== Task details ==
Every single line below has to be printed once more, exactly.

== Recorded data ==

::::

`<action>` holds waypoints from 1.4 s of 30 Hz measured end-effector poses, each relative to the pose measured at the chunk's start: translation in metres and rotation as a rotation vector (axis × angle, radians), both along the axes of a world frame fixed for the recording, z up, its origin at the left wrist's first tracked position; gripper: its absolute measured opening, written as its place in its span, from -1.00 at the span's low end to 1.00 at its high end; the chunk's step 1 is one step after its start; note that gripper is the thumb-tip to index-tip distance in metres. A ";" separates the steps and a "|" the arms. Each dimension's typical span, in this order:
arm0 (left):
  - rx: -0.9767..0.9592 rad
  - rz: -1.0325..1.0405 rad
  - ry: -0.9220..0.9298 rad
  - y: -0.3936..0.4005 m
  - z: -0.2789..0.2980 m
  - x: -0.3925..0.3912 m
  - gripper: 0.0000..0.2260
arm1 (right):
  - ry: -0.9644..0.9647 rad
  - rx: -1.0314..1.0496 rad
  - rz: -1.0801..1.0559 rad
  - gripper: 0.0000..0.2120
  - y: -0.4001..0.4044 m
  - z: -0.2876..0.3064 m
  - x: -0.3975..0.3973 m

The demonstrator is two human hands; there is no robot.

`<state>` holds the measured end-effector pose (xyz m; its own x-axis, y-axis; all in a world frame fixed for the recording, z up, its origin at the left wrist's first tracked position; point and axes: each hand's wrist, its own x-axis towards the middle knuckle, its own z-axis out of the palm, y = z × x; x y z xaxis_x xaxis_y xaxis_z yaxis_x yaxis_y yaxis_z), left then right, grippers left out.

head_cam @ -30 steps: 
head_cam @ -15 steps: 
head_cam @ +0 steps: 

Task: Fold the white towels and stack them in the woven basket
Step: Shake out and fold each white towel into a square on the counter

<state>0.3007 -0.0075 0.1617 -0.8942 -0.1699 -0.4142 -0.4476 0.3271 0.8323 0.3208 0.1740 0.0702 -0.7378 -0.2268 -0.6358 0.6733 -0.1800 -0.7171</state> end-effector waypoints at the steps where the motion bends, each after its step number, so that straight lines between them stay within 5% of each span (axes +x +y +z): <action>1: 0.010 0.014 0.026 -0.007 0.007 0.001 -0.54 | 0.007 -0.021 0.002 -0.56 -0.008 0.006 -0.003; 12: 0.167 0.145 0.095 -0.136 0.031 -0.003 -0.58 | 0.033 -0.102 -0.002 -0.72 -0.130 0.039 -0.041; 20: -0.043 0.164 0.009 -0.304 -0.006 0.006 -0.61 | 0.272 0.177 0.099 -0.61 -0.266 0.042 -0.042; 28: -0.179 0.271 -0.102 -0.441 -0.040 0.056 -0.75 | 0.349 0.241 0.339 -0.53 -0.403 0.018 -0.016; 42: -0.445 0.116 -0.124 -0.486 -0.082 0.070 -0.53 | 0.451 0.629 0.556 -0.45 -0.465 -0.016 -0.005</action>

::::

== Answer area ==
`<action>` holds waypoints from 1.4 s of 30 Hz measured end-effector poses, each relative to the pose measured at the chunk's start: translation in metres and rotation as a rotation vector (axis × angle, radians), both along the axes of a world frame fixed for the recording, z up, its origin at the left wrist's first tracked position; gripper: its absolute measured opening, written as its place in its span, from -1.00 at the span's low end to 1.00 at its high end; the chunk's step 1 is one step after its start; note that gripper is the thumb-tip to index-tip distance in metres. A ";" separates the steps and a "|" the arms. Each dimension's typical span, in this order:
arm0 (left):
  - rx: -0.9767..0.9592 rad
  - rz: -1.0325..1.0405 rad
  - ry: -0.9220..0.9298 rad
  - y: -0.3936..0.4005 m
  - z: -0.2789..0.2980 m
  - x: -0.3925..0.3912 m
  - gripper: 0.0000..0.2260
arm1 (right):
  - ry: -0.9644..0.9647 rad
  - rx: -1.0314..1.0496 rad
  - rz: -1.0801..1.0559 rad
  - gripper: 0.0000..0.2120
  - y: -0.4001..0.4044 m
  - z: -0.2876..0.3064 m
  - x: -0.3975..0.3973 m

The demonstrator is two human hands; there is no robot.

`<state>` holds the measured end-effector pose (xyz m; its own x-axis, y-axis; all in a world frame fixed for the recording, z up, its origin at the left wrist's first tracked position; point and axes: each hand's wrist, its own x-axis towards the middle knuckle, its own z-axis out of the palm, y = z × x; x y z xaxis_x xaxis_y xaxis_z yaxis_x yaxis_y yaxis_z), left then right, grippers left out.

head_cam @ -30 steps: 
head_cam @ -15 steps: 
head_cam @ +0 steps: 

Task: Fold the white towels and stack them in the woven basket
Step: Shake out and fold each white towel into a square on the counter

<state>0.3007 -0.0075 0.1617 -0.8942 -0.1699 -0.4142 -0.4476 0.3271 0.8323 0.3208 0.1740 0.0702 -0.7378 -0.2268 -0.6358 0.6733 -0.1800 -0.7171</state> end-effector waypoints at the steps where the motion bends, each after its step number, so that straight lines between them stay within 5% of each span (axes +x +y +z): <action>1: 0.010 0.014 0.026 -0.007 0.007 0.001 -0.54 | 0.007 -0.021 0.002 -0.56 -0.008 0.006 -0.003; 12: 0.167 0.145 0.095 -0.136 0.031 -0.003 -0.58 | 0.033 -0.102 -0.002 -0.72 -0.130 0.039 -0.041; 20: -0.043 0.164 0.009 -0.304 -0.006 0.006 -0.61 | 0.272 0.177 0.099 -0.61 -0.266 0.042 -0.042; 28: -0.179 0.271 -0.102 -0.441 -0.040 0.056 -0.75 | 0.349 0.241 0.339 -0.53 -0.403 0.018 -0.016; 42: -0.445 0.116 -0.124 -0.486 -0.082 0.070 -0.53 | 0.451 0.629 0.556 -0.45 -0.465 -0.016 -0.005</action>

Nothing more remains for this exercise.